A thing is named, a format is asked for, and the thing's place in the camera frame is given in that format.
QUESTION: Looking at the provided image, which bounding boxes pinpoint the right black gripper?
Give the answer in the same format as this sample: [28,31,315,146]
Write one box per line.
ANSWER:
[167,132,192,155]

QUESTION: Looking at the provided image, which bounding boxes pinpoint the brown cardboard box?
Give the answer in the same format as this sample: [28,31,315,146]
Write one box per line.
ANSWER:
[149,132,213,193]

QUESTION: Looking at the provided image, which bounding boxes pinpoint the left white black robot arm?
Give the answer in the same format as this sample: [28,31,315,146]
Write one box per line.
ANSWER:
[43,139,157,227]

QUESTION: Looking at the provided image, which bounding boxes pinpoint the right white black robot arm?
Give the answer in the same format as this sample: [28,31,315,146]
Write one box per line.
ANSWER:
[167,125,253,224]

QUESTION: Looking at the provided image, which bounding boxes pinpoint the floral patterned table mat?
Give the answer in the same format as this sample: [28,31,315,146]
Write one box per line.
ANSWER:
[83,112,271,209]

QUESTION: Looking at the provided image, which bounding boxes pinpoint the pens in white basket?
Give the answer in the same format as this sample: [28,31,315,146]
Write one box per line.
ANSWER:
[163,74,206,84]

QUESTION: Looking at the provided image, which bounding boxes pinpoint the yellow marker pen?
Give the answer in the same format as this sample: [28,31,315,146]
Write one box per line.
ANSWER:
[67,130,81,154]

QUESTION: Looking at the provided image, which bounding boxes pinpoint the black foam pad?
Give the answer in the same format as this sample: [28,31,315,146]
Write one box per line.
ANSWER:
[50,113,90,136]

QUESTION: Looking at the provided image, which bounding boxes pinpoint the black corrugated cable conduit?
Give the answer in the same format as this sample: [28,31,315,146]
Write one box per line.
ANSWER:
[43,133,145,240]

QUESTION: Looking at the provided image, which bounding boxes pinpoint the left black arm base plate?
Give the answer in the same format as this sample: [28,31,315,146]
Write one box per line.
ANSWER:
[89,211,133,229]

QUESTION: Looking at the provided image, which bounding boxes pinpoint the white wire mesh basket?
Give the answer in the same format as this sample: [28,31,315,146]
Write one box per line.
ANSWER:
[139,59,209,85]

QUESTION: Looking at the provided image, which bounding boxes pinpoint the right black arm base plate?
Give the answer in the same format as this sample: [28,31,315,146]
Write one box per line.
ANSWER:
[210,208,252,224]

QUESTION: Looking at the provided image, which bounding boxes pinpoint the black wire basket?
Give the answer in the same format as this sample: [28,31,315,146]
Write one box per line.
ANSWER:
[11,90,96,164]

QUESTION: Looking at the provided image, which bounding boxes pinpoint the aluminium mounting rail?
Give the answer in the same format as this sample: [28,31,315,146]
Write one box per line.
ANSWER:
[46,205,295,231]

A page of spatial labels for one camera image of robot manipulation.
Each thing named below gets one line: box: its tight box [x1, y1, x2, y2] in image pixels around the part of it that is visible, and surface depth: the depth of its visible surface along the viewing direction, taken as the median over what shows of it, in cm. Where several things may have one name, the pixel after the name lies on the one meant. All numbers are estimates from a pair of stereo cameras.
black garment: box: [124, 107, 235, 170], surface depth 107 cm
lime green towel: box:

⁂

Activity
Each line of the data above is to be duplicated exactly.

Expected output
A thing is named, a format is asked for, and the thing's place in the camera frame is given in that format.
QUESTION: Looking at the provided image, which bounding boxes pinpoint the right black gripper?
Give the answer in the same format as this sample: [28,31,315,146]
Write one box per line.
ANSWER:
[167,132,192,155]

QUESTION: Looking at the provided image, which bounding boxes pinpoint the brown cardboard box?
Give the answer in the same format as this sample: [28,31,315,146]
Write one box per line.
ANSWER:
[149,132,213,193]

QUESTION: Looking at the provided image, which bounding boxes pinpoint the left white black robot arm?
Give the answer in the same format as this sample: [28,31,315,146]
Write one box per line.
ANSWER:
[43,139,157,227]

QUESTION: Looking at the provided image, which bounding boxes pinpoint the right white black robot arm?
Give the answer in the same format as this sample: [28,31,315,146]
Write one box per line.
ANSWER:
[167,125,253,224]

QUESTION: Looking at the provided image, which bounding boxes pinpoint the floral patterned table mat?
Give the answer in the same format as this sample: [28,31,315,146]
Write one box per line.
ANSWER:
[83,112,271,209]

QUESTION: Looking at the provided image, which bounding boxes pinpoint the pens in white basket?
Give the answer in the same format as this sample: [28,31,315,146]
Write one box per line.
ANSWER:
[163,74,206,84]

QUESTION: Looking at the provided image, which bounding boxes pinpoint the yellow marker pen?
Give the answer in the same format as this sample: [28,31,315,146]
Write one box per line.
ANSWER:
[67,130,81,154]

QUESTION: Looking at the provided image, which bounding boxes pinpoint the black foam pad?
Give the answer in the same format as this sample: [28,31,315,146]
Write one box per line.
ANSWER:
[50,113,90,136]

QUESTION: Looking at the provided image, which bounding boxes pinpoint the black corrugated cable conduit?
Give the answer in the same format as this sample: [28,31,315,146]
Write one box per line.
ANSWER:
[43,133,145,240]

QUESTION: Looking at the provided image, which bounding boxes pinpoint the left black arm base plate?
Give the answer in the same format as this sample: [28,31,315,146]
Write one box per line.
ANSWER:
[89,211,133,229]

QUESTION: Looking at the provided image, which bounding boxes pinpoint the white wire mesh basket?
Give the answer in the same format as this sample: [28,31,315,146]
Write one box per line.
ANSWER:
[139,59,209,85]

QUESTION: Looking at the provided image, which bounding boxes pinpoint the right black arm base plate?
Give the answer in the same format as this sample: [28,31,315,146]
Write one box per line.
ANSWER:
[210,208,252,224]

QUESTION: Looking at the provided image, which bounding boxes pinpoint the black wire basket?
Give the answer in the same format as this sample: [28,31,315,146]
Write one box per line.
ANSWER:
[11,90,96,164]

QUESTION: Looking at the provided image, which bounding boxes pinpoint the aluminium mounting rail?
Give the answer in the same format as this sample: [28,31,315,146]
Write one box per line.
ANSWER:
[46,205,295,231]

A page of spatial labels for one camera image of robot manipulation.
Each thing named below gets one line: box: its tight box [x1, y1, x2, y2] in image pixels around the part of it that is visible, and surface depth: the depth of its visible surface along the viewing direction, taken as the median over what shows of it, in cm. Where several things may have one name, the pixel after the name lies on the one meant. All numbers are estimates from a pair of stereo cameras.
black garment: box: [124, 107, 235, 170], surface depth 107 cm
lime green towel: box:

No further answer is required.